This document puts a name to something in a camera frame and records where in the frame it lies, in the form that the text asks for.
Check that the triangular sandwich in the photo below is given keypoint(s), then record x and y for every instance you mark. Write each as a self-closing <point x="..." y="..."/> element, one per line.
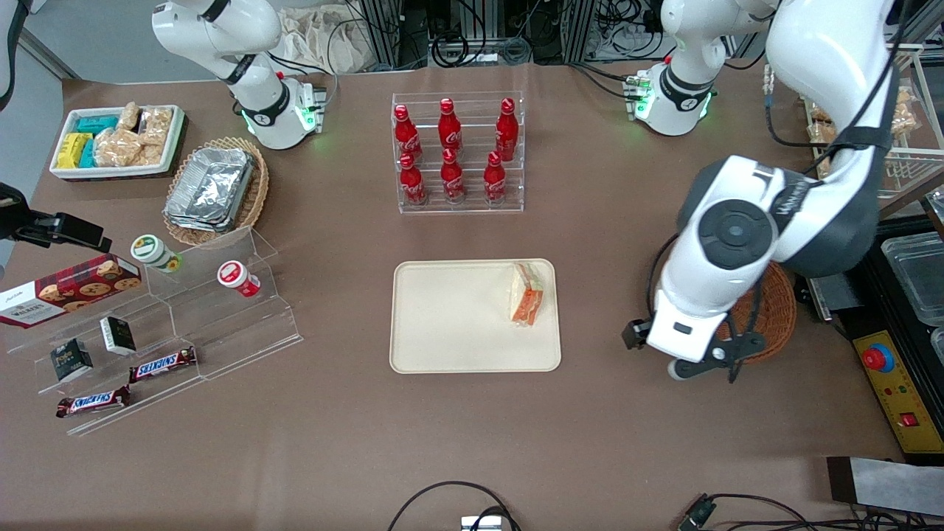
<point x="527" y="295"/>

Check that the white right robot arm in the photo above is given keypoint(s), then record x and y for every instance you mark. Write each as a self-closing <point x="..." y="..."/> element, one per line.
<point x="251" y="66"/>

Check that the brown round wicker basket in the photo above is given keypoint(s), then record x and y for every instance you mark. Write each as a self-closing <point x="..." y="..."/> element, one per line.
<point x="778" y="310"/>

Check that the light oval wicker basket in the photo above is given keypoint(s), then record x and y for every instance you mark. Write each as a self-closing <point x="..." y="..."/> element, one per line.
<point x="258" y="192"/>

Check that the cream plastic tray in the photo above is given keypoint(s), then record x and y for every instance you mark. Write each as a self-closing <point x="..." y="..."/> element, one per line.
<point x="457" y="317"/>

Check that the red tartan Walkers cookie box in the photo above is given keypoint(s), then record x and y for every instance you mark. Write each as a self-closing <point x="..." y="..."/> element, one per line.
<point x="66" y="291"/>

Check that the green lidded yogurt cup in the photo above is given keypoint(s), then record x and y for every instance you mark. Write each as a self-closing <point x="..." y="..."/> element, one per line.
<point x="151" y="251"/>

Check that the yellow snack pack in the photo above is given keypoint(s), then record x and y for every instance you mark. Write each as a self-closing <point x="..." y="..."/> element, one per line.
<point x="71" y="150"/>

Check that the teal snack pack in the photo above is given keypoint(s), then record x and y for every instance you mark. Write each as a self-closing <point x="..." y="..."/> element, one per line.
<point x="88" y="153"/>
<point x="96" y="124"/>

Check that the clear bag rice crackers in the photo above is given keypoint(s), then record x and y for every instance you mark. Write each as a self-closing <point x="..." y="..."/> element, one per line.
<point x="820" y="112"/>
<point x="822" y="135"/>
<point x="130" y="116"/>
<point x="156" y="125"/>
<point x="151" y="155"/>
<point x="906" y="124"/>
<point x="906" y="99"/>
<point x="118" y="147"/>

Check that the small dark green box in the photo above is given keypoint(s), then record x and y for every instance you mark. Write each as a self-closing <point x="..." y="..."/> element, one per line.
<point x="118" y="335"/>
<point x="71" y="360"/>

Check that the aluminium foil container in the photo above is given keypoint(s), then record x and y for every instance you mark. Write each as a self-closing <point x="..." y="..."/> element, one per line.
<point x="214" y="184"/>
<point x="193" y="225"/>

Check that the clear acrylic stepped stand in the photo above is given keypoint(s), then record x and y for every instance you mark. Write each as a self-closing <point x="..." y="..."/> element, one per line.
<point x="221" y="332"/>
<point x="155" y="332"/>

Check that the white rectangular snack bin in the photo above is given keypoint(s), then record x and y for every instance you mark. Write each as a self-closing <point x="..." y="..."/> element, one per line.
<point x="177" y="129"/>

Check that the grey metal flap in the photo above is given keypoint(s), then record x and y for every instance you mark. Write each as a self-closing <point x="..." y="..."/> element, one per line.
<point x="826" y="299"/>

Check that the brown Snickers bar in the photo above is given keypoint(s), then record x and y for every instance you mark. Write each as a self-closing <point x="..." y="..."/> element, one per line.
<point x="92" y="402"/>
<point x="164" y="364"/>

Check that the red lidded yogurt cup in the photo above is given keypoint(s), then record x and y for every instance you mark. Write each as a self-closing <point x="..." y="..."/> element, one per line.
<point x="236" y="276"/>

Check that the red emergency stop button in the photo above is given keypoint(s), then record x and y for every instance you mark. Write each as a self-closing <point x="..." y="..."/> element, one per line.
<point x="877" y="358"/>

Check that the black machine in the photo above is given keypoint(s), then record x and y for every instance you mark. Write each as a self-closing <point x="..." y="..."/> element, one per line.
<point x="877" y="310"/>

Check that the clear acrylic bottle rack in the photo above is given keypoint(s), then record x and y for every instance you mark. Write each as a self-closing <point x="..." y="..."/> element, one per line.
<point x="472" y="206"/>

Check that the red cola bottle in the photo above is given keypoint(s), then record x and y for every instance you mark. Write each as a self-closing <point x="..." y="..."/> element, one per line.
<point x="405" y="133"/>
<point x="413" y="184"/>
<point x="507" y="133"/>
<point x="494" y="181"/>
<point x="452" y="181"/>
<point x="449" y="129"/>

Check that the yellow control panel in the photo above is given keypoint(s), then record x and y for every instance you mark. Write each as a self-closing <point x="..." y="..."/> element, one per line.
<point x="900" y="391"/>

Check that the clear plastic container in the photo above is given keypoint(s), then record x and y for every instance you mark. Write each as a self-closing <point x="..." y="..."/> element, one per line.
<point x="918" y="280"/>
<point x="938" y="346"/>

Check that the grey base connector block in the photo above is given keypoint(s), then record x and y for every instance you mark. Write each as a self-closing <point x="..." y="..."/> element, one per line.
<point x="313" y="107"/>
<point x="638" y="92"/>

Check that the small silver device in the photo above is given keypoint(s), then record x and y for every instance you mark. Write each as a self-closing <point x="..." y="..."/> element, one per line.
<point x="483" y="524"/>

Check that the grey metal plate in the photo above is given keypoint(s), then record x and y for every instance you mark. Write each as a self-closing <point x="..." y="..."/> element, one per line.
<point x="892" y="485"/>

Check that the cream cloth bag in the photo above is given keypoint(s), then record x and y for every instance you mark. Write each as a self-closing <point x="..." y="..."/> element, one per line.
<point x="317" y="37"/>

What the task requires: Each line of the data above is to be output exactly; the pictures are not to appear.

Exercise answer:
This document puts a name to something in a camera frame and records where in the frame it lies, in the form that the text asks for.
Check that the triangular sandwich in the photo below is given keypoint(s), then record x and y for every instance you mark. Write each as a self-closing <point x="..." y="..."/> element, one per line.
<point x="527" y="295"/>

Check that the white right robot arm in the photo above is given keypoint(s), then record x and y for every instance you mark. Write each as a self-closing <point x="..." y="..."/> element, one per line.
<point x="251" y="66"/>

Check that the brown round wicker basket in the photo above is given keypoint(s), then record x and y for every instance you mark. Write each as a self-closing <point x="..." y="..."/> element, one per line.
<point x="778" y="310"/>

Check that the light oval wicker basket in the photo above is given keypoint(s), then record x and y for every instance you mark. Write each as a self-closing <point x="..." y="..."/> element, one per line.
<point x="258" y="192"/>

Check that the cream plastic tray in the photo above is given keypoint(s), then record x and y for every instance you mark. Write each as a self-closing <point x="..." y="..."/> element, one per line.
<point x="457" y="317"/>

Check that the red tartan Walkers cookie box in the photo above is given keypoint(s), then record x and y for every instance you mark. Write each as a self-closing <point x="..." y="..."/> element, one per line.
<point x="66" y="291"/>

Check that the green lidded yogurt cup in the photo above is given keypoint(s), then record x and y for every instance you mark. Write each as a self-closing <point x="..." y="..."/> element, one per line.
<point x="151" y="251"/>

Check that the yellow snack pack in the photo above is given keypoint(s), then record x and y for every instance you mark. Write each as a self-closing <point x="..." y="..."/> element, one per line.
<point x="71" y="150"/>

Check that the teal snack pack in the photo above is given keypoint(s), then record x and y for every instance you mark. Write each as a self-closing <point x="..." y="..."/> element, one per line.
<point x="88" y="153"/>
<point x="96" y="124"/>

Check that the clear bag rice crackers in the photo above is given keypoint(s), then record x and y for every instance you mark. Write each as a self-closing <point x="..." y="..."/> element, one per line.
<point x="820" y="112"/>
<point x="822" y="135"/>
<point x="130" y="116"/>
<point x="156" y="125"/>
<point x="151" y="155"/>
<point x="906" y="124"/>
<point x="906" y="99"/>
<point x="118" y="147"/>

Check that the small dark green box in the photo above is given keypoint(s), then record x and y for every instance you mark. Write each as a self-closing <point x="..." y="..."/> element, one per line.
<point x="118" y="335"/>
<point x="71" y="360"/>

Check that the aluminium foil container in the photo above is given keypoint(s), then record x and y for every instance you mark. Write each as a self-closing <point x="..." y="..."/> element, one per line.
<point x="214" y="184"/>
<point x="193" y="225"/>

Check that the clear acrylic stepped stand in the photo above is given keypoint(s), then record x and y for every instance you mark. Write each as a self-closing <point x="..." y="..."/> element, one per line.
<point x="221" y="332"/>
<point x="155" y="332"/>

Check that the white rectangular snack bin in the photo above is given keypoint(s), then record x and y for every instance you mark. Write each as a self-closing <point x="..." y="..."/> element, one per line.
<point x="177" y="129"/>

Check that the grey metal flap in the photo above is given keypoint(s), then record x and y for every instance you mark. Write each as a self-closing <point x="..." y="..."/> element, one per line.
<point x="826" y="299"/>

Check that the brown Snickers bar in the photo above is given keypoint(s), then record x and y for every instance you mark. Write each as a self-closing <point x="..." y="..."/> element, one per line.
<point x="92" y="402"/>
<point x="164" y="364"/>

Check that the red lidded yogurt cup in the photo above is given keypoint(s), then record x and y for every instance you mark. Write each as a self-closing <point x="..." y="..."/> element, one per line.
<point x="236" y="276"/>

Check that the red emergency stop button in the photo above is given keypoint(s), then record x and y for every instance you mark. Write each as a self-closing <point x="..." y="..."/> element, one per line.
<point x="877" y="358"/>

Check that the black machine in the photo above is given keypoint(s), then record x and y for every instance you mark. Write each as a self-closing <point x="..." y="..."/> element, one per line.
<point x="877" y="310"/>

Check that the clear acrylic bottle rack in the photo above is given keypoint(s), then record x and y for every instance you mark. Write each as a self-closing <point x="..." y="..."/> element, one per line.
<point x="472" y="206"/>

Check that the red cola bottle in the photo above is given keypoint(s), then record x and y for every instance you mark. Write each as a self-closing <point x="..." y="..."/> element, one per line.
<point x="405" y="133"/>
<point x="413" y="184"/>
<point x="507" y="133"/>
<point x="494" y="181"/>
<point x="452" y="181"/>
<point x="449" y="129"/>

Check that the yellow control panel in the photo above is given keypoint(s), then record x and y for every instance you mark. Write each as a self-closing <point x="..." y="..."/> element, one per line.
<point x="900" y="391"/>

Check that the clear plastic container in the photo above is given keypoint(s), then record x and y for every instance you mark. Write each as a self-closing <point x="..." y="..."/> element, one per line.
<point x="918" y="280"/>
<point x="938" y="346"/>

Check that the grey base connector block in the photo above is given keypoint(s), then record x and y for every instance you mark. Write each as a self-closing <point x="..." y="..."/> element, one per line.
<point x="313" y="107"/>
<point x="638" y="92"/>

Check that the small silver device in the photo above is given keypoint(s), then record x and y for every instance you mark. Write each as a self-closing <point x="..." y="..."/> element, one per line.
<point x="483" y="524"/>

Check that the grey metal plate in the photo above is given keypoint(s), then record x and y for every instance you mark. Write each as a self-closing <point x="..." y="..."/> element, one per line.
<point x="892" y="485"/>

Check that the cream cloth bag in the photo above is given keypoint(s), then record x and y for every instance you mark. Write each as a self-closing <point x="..." y="..."/> element, one per line.
<point x="317" y="37"/>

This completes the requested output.